In its statement, Yiren Digital emphasized its operational independence by saying it makes transactions with its controlling shareholder and its affiliates “on an arm’s-length basis” and discloses them in filings.

Yer figuring out whether Yiren Digital has any wealth management product ties with CreditEase through its public disclosures is no easy feat. As part of a restructuring in 2019, Yiren took over online wealth management operations from CreditEast and its affiliates. But it’s not clear what, if any, wealth management products are handled by the business. In its annual reports, Yiren Digital discloses related party transactions with what appear to be wealth management units of CreditEase and Heritvest for customer acquisition and referral services.

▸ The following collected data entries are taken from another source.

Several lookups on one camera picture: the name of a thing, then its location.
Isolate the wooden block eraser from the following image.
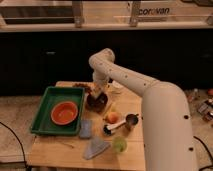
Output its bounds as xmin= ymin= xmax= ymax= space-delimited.
xmin=91 ymin=86 xmax=104 ymax=99

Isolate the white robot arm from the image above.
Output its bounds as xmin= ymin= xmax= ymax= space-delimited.
xmin=89 ymin=48 xmax=198 ymax=171

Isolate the orange bowl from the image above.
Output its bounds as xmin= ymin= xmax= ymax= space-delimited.
xmin=50 ymin=101 xmax=78 ymax=125

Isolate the white paper cup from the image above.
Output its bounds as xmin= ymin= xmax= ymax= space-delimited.
xmin=112 ymin=80 xmax=123 ymax=94

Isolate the brown dried item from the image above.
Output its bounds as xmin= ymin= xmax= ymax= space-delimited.
xmin=73 ymin=83 xmax=92 ymax=94

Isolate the yellow banana piece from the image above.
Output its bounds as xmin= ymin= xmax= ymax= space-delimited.
xmin=109 ymin=103 xmax=116 ymax=112

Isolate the orange fruit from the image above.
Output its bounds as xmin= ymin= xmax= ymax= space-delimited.
xmin=106 ymin=112 xmax=119 ymax=124

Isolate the metal measuring cup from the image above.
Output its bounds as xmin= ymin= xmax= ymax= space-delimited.
xmin=125 ymin=114 xmax=139 ymax=131

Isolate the black white brush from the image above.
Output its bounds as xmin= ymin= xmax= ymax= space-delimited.
xmin=103 ymin=120 xmax=126 ymax=135

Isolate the blue grey sponge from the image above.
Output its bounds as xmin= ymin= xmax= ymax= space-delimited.
xmin=79 ymin=119 xmax=92 ymax=139

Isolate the green plastic tray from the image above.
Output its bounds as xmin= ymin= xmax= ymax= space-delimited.
xmin=31 ymin=87 xmax=85 ymax=136

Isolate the small green cup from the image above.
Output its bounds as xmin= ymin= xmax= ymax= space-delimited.
xmin=112 ymin=136 xmax=127 ymax=153

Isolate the grey folded cloth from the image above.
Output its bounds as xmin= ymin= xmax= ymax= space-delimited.
xmin=83 ymin=136 xmax=110 ymax=160

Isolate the black cable left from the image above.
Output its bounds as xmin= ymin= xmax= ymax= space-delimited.
xmin=0 ymin=121 xmax=32 ymax=171

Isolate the black cable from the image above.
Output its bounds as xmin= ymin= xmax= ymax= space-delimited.
xmin=0 ymin=121 xmax=32 ymax=171
xmin=193 ymin=135 xmax=213 ymax=171

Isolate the black cable right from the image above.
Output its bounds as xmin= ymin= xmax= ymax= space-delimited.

Given this lack of clarity, it’s understandable why investors might take anything Yiren Digital says involving sensitive matters with a grain of salt.

Earlier crackdown

CreditEase’s latest run-in with authorities follows on the heels of a regulatory crackdown that hit Yiren Digital earlier this year when Beijing enforced a 24% ceiling for consumer loan interest rates. Previously, platforms like Yiren thrived in a highly lucrative operational gray zone, leveraging hidden processing and facilitation fees to push effective borrowing rates closer to 36%. The new enforcement regime permanently stripped away those extra charges, removing a big revenue generator for companies like Yiren Digital.

Yiren Digital isn’t the only private fintech finding life difficult these days. Just two weeks ago, the China Securities Regulatory Commission (CSRC) proposed big fines for online stock brokerages, Futu (FUTU.US) and UP Fintech (TIGR.US) for running unlicensed cross-border securities operations within China and ordered them to wind down their original Mainland business.

During the boom years of the mid-2010s, platforms like CreditEase were celebrated as vital financing agents. They specialized in lending to individual consumers and small businesses, filling credit voids left by conservative, state-owned banks that traditionally preferred lending to state-owned enterprises with collateral to offer in case of defaults.

But the group’s rapid growth resulted in a quick buildup of risks within China’s financial system, with the potential to send shockwaves through the economy. That led regulators to start coming down hard on them in the late 2010s, and the crackdown has pretty much continued steadily ever since.

The interest rate cap, coupled with a slowing economy in China, have already created a tough environment for Yiren Digital. Its revenue slipped last year, and it also booked massive provisions as credit risks rose. As a result, its net profit nearly evaporated for the year, plunging more than 96%. Its shares now trade at a miniscule price-to-sales (P/S) ratio of just 0.14, well below the 1 for New York-listed shares of rival Qfin (QFIN.US, 3660.HK), which isn’t particularly inspiring either. 

The unraveling of CreditEase’s wealth management product represents a final, painful reckoning for one of the few remaining survivors in China’s rapidly shriveling private loan sector. For investors, the takeaway is rather clear — buying shares in private Chinese fintech companies means fighting a powerful regulatory tide that shows no signs of easing. As long as regulators view private fintech firms as threats to financial stability, they will remain trapped in a hostile environment where mere survival is far from guaranteed.